Aim of the exercise: Where a line of the entries holds the string "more", copy that line.

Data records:
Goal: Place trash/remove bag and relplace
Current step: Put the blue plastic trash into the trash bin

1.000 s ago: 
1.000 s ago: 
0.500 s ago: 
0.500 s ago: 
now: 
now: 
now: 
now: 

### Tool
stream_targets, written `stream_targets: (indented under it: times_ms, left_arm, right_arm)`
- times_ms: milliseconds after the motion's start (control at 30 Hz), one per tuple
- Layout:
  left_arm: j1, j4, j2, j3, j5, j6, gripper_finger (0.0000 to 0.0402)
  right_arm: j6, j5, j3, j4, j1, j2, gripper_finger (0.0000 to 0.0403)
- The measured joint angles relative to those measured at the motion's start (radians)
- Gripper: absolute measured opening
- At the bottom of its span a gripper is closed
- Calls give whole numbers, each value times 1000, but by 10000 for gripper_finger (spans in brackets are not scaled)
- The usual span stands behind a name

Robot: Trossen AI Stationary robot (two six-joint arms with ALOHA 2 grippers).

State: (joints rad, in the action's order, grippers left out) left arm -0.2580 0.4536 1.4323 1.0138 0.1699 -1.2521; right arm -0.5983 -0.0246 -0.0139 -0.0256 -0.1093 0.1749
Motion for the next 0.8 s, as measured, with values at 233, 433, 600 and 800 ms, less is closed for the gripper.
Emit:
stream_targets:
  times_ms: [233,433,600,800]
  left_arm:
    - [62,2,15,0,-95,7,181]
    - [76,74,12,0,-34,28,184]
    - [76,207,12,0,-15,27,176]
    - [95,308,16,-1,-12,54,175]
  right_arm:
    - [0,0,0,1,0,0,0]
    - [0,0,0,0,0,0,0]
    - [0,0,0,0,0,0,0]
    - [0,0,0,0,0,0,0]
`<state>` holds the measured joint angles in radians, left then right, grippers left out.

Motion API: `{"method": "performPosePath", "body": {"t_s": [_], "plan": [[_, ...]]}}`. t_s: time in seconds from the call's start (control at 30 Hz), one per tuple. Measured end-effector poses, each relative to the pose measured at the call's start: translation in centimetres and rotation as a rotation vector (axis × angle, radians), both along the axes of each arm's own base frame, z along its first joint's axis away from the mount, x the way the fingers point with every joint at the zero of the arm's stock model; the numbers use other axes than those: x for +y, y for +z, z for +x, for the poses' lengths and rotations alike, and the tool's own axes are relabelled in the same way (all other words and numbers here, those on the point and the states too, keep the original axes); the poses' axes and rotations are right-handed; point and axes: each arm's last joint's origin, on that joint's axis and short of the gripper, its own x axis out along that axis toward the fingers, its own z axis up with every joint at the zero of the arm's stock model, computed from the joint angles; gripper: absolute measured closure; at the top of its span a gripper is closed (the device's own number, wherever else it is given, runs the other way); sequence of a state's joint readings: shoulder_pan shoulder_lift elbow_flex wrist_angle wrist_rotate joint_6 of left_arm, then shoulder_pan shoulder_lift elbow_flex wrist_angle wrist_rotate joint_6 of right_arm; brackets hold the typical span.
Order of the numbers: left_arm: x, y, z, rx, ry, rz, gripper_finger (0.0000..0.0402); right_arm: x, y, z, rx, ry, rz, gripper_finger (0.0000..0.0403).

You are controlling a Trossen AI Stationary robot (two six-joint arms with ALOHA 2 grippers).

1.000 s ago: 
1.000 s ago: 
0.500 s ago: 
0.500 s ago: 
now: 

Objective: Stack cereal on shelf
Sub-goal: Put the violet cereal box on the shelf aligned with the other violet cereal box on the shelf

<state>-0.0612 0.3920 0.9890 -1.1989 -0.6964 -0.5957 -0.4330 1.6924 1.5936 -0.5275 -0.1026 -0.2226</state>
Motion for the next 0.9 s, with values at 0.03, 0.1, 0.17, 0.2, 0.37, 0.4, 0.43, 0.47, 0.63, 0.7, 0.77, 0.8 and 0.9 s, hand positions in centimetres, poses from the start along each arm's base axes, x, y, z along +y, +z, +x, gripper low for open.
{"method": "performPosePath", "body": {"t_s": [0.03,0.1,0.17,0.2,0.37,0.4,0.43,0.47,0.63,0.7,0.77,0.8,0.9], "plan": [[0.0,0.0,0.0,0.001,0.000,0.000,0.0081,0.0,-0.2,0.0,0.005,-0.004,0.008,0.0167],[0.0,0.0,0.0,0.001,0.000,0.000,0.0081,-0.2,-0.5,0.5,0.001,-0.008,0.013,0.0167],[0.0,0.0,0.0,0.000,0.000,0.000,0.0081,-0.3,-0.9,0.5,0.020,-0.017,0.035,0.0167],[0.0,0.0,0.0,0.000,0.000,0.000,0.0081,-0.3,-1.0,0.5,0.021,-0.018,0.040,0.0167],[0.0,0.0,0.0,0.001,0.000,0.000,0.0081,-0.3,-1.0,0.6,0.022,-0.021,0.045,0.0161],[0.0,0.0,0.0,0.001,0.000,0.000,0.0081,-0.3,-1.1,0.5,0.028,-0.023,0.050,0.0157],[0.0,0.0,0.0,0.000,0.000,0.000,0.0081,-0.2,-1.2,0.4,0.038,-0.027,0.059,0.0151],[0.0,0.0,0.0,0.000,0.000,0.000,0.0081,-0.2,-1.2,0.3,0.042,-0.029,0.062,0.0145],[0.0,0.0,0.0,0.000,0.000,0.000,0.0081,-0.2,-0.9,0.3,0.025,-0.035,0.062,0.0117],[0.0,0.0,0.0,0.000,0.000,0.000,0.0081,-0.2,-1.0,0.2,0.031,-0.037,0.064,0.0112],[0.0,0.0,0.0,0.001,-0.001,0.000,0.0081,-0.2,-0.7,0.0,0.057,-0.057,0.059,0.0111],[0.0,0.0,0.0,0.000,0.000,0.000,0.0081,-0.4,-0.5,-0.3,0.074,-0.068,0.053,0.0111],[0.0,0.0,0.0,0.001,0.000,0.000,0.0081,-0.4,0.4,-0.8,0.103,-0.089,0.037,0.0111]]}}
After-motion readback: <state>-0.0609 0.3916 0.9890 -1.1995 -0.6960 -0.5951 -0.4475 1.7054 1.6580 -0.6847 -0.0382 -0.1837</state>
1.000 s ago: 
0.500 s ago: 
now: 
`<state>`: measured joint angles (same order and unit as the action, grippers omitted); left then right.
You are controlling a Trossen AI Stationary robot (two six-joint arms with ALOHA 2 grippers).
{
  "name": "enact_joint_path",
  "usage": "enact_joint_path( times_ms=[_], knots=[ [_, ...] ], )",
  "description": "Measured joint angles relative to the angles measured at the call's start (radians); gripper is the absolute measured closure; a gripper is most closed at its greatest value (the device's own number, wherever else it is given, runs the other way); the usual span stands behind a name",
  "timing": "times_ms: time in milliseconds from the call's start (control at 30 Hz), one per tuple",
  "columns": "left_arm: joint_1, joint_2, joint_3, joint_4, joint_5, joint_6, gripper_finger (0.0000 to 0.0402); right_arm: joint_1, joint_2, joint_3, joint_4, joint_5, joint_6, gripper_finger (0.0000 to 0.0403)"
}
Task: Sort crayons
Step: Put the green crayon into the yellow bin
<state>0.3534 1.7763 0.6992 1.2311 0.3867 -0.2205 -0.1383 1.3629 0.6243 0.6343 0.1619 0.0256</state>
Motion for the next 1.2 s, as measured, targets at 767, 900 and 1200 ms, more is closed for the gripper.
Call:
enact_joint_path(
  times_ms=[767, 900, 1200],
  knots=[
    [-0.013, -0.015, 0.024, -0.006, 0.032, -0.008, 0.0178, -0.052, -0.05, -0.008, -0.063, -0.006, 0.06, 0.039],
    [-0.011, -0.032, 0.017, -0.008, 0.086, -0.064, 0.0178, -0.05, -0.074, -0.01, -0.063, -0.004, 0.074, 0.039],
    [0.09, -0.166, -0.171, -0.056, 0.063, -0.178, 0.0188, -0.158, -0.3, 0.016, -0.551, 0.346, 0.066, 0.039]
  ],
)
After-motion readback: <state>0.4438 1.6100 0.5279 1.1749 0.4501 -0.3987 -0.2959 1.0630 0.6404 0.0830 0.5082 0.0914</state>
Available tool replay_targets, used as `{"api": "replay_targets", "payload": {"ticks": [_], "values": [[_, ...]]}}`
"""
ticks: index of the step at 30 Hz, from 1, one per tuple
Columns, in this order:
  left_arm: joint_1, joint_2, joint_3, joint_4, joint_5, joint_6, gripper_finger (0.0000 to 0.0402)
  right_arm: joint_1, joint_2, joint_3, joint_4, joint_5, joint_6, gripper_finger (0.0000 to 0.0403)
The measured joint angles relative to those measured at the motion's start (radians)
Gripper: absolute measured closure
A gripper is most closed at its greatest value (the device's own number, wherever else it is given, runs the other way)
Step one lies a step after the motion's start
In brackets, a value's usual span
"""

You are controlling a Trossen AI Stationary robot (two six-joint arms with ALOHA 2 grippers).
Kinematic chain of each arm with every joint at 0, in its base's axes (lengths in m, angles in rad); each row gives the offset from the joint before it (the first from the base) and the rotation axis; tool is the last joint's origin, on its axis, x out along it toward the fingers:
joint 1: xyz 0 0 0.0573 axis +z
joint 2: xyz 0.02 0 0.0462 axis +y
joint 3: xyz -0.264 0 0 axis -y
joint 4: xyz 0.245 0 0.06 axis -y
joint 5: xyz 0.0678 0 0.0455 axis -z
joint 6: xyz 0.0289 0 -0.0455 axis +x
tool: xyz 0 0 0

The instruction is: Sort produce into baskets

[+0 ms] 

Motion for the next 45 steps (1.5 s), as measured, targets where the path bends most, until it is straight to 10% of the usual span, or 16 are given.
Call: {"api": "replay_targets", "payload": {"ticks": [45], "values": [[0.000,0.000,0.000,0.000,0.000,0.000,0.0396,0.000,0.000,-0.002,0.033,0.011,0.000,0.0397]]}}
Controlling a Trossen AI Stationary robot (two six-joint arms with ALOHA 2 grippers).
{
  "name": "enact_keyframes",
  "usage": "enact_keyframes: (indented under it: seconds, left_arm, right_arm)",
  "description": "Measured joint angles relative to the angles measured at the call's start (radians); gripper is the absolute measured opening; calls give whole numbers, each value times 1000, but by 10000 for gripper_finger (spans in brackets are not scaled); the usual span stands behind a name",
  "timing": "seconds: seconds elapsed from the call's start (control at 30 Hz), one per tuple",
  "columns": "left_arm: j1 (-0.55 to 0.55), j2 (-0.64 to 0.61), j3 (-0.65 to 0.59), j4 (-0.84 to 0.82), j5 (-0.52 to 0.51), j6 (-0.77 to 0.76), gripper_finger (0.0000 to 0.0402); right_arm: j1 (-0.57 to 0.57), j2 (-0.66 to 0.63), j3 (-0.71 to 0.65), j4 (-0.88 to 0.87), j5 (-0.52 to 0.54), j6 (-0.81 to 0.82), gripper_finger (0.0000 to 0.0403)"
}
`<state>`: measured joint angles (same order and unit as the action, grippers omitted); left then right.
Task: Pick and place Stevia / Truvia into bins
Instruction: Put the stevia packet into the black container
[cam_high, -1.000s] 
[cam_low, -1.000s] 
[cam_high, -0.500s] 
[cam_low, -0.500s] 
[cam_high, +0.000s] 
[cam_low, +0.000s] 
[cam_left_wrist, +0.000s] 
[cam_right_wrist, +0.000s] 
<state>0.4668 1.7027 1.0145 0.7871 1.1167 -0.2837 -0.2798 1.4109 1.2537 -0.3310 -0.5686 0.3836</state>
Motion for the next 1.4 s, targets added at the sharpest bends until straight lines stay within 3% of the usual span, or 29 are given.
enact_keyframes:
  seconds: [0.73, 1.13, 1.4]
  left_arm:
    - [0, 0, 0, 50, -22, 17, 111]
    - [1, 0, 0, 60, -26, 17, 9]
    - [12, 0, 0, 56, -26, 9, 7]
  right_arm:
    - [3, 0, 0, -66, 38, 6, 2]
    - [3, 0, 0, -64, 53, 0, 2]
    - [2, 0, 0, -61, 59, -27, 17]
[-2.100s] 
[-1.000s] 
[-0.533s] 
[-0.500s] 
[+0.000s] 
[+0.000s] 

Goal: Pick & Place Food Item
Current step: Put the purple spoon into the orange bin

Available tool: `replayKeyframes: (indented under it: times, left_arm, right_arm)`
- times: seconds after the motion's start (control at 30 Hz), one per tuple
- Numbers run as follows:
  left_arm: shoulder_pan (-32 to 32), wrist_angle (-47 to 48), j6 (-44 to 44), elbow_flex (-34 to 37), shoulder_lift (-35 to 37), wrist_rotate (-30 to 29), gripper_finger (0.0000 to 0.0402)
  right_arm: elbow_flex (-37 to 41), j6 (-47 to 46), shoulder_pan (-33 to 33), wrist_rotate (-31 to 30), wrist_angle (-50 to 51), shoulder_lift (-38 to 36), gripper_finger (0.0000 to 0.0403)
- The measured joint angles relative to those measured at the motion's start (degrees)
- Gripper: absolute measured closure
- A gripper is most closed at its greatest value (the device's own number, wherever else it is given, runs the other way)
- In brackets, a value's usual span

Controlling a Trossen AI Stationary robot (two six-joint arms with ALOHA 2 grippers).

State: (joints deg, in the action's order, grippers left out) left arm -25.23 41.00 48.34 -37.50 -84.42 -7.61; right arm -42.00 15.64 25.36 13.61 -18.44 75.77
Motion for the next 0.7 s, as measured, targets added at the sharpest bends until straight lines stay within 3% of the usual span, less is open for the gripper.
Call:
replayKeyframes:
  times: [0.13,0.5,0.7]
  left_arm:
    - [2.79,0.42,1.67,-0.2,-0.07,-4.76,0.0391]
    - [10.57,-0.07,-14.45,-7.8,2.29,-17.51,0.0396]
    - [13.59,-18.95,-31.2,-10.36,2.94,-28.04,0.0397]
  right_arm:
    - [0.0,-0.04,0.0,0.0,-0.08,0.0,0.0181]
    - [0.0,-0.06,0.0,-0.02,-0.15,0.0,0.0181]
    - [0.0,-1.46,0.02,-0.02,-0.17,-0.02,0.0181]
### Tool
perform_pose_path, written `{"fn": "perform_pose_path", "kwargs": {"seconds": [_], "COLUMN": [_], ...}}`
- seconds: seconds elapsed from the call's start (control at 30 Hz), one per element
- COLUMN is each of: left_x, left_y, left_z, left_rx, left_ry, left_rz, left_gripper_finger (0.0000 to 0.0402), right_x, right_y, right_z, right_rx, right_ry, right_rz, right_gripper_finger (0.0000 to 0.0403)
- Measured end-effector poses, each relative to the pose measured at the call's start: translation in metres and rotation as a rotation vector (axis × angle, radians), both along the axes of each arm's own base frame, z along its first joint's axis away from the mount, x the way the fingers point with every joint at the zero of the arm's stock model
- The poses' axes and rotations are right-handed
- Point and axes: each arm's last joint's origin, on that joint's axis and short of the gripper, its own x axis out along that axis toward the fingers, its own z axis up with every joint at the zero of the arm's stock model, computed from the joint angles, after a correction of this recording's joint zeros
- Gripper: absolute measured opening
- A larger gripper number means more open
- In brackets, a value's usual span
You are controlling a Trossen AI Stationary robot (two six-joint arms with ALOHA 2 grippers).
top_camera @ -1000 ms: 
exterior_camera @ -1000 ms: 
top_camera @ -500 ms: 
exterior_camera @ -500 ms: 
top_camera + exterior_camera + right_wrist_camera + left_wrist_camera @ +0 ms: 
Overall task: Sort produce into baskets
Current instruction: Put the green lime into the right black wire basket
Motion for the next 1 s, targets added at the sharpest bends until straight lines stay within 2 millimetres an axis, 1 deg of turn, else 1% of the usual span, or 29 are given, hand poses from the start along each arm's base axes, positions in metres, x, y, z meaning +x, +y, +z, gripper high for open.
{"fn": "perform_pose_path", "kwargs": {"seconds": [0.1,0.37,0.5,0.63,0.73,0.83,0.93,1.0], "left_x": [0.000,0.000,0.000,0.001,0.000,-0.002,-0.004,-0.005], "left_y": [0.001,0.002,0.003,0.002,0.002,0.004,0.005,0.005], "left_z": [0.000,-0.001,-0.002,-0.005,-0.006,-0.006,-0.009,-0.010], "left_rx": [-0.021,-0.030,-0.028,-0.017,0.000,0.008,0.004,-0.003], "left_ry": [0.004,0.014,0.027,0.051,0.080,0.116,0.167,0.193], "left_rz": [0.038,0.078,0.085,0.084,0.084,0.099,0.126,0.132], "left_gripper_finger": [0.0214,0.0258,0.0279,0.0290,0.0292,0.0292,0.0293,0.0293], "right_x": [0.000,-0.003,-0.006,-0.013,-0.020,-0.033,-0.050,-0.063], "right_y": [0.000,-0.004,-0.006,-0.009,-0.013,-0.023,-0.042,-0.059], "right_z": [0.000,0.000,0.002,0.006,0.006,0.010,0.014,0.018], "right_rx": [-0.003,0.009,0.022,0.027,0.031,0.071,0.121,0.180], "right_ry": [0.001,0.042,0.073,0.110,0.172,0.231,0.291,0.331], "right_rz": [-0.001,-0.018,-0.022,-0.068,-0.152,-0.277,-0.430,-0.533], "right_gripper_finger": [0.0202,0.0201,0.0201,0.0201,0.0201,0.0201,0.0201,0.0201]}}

Your solution:
Motion for the next 1.2 s, as measured, targets at 767, 900 and 1200 ms, more is closed for the gripper.
- A larger gripper number means more open

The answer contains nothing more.